1. Overview

The Data Process Module provides users with a unified and flexible data processing solution. Based on the Operator Pipeline design philosophy, this module allows users to build complex data processing workflows by flexibly combining multiple operators.

2. Architecture Design

Core Components

2.1. DataProcess - Data Processing Engine

  • Inherits from BaseDataModule, providing standardized data processing interfaces
  • Manages and orchestrates the execution order of operator sequences
  • Supports both batch data processing and real-time data stream processing

2.2. BaseOperator - Abstract Base Class for Operators

  • Defines standard interface specifications for operators
  • Supports generic types for type safety
  • Provides extensible data processing abstract methods

2.3. OperatorFactory - Operator Factory

  • Implements unified registration and dynamic creation mechanisms for operators
  • Seamlessly integrates with the data-juicer ecosystem operators
  • Supports configuration-based operator instantiation

3. Core Features

3.1. Pipeline-based Data Processing

  • Chain Operations: Supports seamless serial execution of multiple operators
  • Metadata Preservation: Completely preserves metadata information from original datasets
  • Full Tracking: Provides detailed processing logs, performance statistics, and data flow tracking

3.2. Rich Operator Ecosystem

  • Built-in Operators:
  • TextLengthFilter - Intelligent filter based on text length
  • ConversationTurnFilter - Filter for conversation turn count
  • External Integration:
  • Full support for data-juicer operator library
  • Support for custom operator extensions

3.3. Configuration-driven Design

  • Declarative Configuration: Flexibly define data processing flows through configuration files
  • Parameterized Control: All operator parameters can be adjusted through configuration files
  • Dynamic Adjustment: Supports runtime dynamic modification of processing parameters

4. Quick Start

Method 1: Direct Operator Creation

from rm_gallery.core.data.process.process import create_processor
from rm_gallery.core.data.process.ops.filter.text_length_filter import TextLengthFilter
from rm_gallery.core.data.process.ops.filter.conversation_turn_filter import ConversationTurnFilter
from rm_gallery.core.data.load.base import create_loader
import rm_gallery.core.data     # Core strategy registration
import rm_gallery.gallery.data  # Extension strategy registration

# Configure local file loading parameters
config = {
    "path": "../../../data/reward-bench-2/data/test-00000-of-00001.parquet",
    "limit": 1000,  # Limit the number of data entries to load
}

# Create data loader
loader = create_loader(
    name="rewardbench2",           # Dataset name
    load_strategy_type="local",    # Use local file loading strategy
    data_source="rewardbench2",    # Specify data source format converter
    config=config                  # Pass configuration parameters
)

# Execute data loading
dataset = loader.run()

# Create operators
text_filter = TextLengthFilter(
    name="text_length_filter",
    config={"min_length": 50, "max_length": 2000}
)

turn_filter = ConversationTurnFilter(
    name="conversation_turn_filter",
    config={"min_turns": 1, "max_turns": 10}
)

# Create data processing module
processor = create_processor(
    name="data_processor",
    operators=[text_filter, turn_filter]
)

# Process data
result = processor.run(dataset)
print(f"Before processing: {len(dataset.datasamples)} data entries")
print(f"After processing: {len(result.datasamples)} data entries")
/Users/xielipeng/Library/Caches/pypoetry/virtualenvs/rm-gallery-VQCvXsd2-py3.10/lib/python3.10/site-packages/tqdm/auto.py:21: TqdmWarning: IProgress not found.

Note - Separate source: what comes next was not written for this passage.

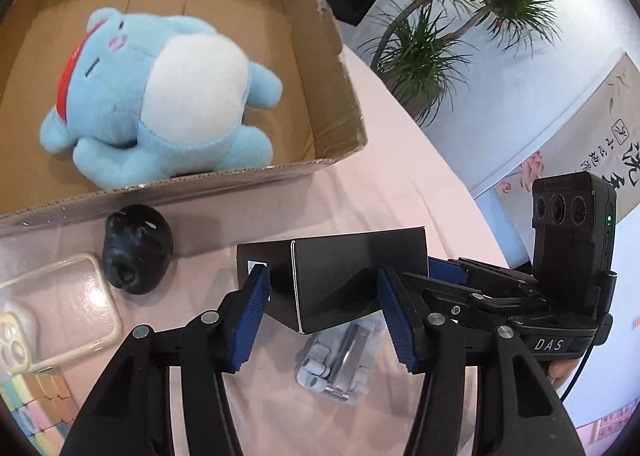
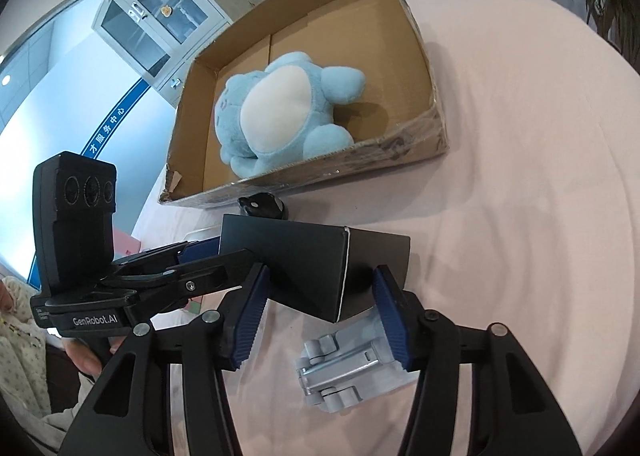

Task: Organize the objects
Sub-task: 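Carry the black box with both tools and drop it into the cardboard box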

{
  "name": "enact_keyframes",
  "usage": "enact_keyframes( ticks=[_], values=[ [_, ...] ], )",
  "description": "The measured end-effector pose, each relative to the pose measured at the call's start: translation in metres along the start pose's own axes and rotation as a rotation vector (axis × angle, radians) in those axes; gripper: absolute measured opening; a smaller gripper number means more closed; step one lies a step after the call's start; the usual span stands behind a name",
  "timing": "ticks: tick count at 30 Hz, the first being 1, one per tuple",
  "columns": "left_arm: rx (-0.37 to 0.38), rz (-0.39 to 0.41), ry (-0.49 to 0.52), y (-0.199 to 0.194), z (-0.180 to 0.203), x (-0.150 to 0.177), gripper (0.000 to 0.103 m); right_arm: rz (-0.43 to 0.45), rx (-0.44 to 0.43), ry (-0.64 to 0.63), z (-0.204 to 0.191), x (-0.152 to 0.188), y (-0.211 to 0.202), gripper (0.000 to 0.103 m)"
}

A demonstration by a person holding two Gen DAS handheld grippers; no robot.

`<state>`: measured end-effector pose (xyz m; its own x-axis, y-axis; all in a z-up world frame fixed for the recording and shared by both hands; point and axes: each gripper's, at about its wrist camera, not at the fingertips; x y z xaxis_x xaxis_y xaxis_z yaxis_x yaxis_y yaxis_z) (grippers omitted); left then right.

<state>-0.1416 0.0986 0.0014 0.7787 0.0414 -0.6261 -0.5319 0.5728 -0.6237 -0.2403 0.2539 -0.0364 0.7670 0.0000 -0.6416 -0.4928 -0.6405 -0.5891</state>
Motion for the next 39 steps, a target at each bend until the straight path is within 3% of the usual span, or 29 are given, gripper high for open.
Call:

Please update jupyter and ipywidgets. See https://ipywidgets.readthedocs.io/en/stable/user_install.html
  from .autonotebook import tqdm as notebook_tqdm


2025-07-02 13:24:02.337 | INFO     | rm_gallery.core.utils.logger:init_logger:16 - start!
Before processing: 1000 data entries2025-07-02 13:24:02.722 | INFO     | rm_gallery.core.data.load.base:_load_data_impl:392 - Loaded 1865 samples from file: ../../../data/reward-bench-2/data/test-00000-of-00001.parquet

After processing: 168 data entries
2025-07-02 13:24:02.723 | INFO     | rm_gallery.core.data.load.base:run:262 - Applied limit of 1000, final count: 1000
2025-07-02 13:24:02.724 | INFO     | rm_gallery.core.data.load.base:run:276 - Successfully loaded 1000 items from rewardbench2
2025-07-02 13:24:02.729 | INFO     | rm_gallery.core.data.process.process:run:92 - Processing 1000 items with 2 operators
2025-07-02 13:24:02.729 | INFO     | rm_gallery.core.data.process.process:run:99 - Applying operator 1/2: text_length_filter
2025-07-02 13:24:02.734 | INFO     | rm_gallery.core.data.process.process:run:103 - Operator text_length_filter completed: 168 items remaining
2025-07-02 13:24:02.734 | INFO     | rm_gallery.core.data.process.process:run:99 - Applying operator 2/2: conversation_turn_filter


2025-07-02 13:24:02.734 | INFO     | rm_gallery.core.data.process.process:run:103 - Operator conversation_turn_filter completed: 168 items remaining
2025-07-02 13:24:02.734 | INFO     | rm_gallery.core.data.process.process:run:127 - Processing completed: 1000 -> 168 items

Method 2: Configuration-based Batch Processing

Using configuration files provides more flexible definition of data processing workflows, especially suitable for complex multi-step processing scenarios.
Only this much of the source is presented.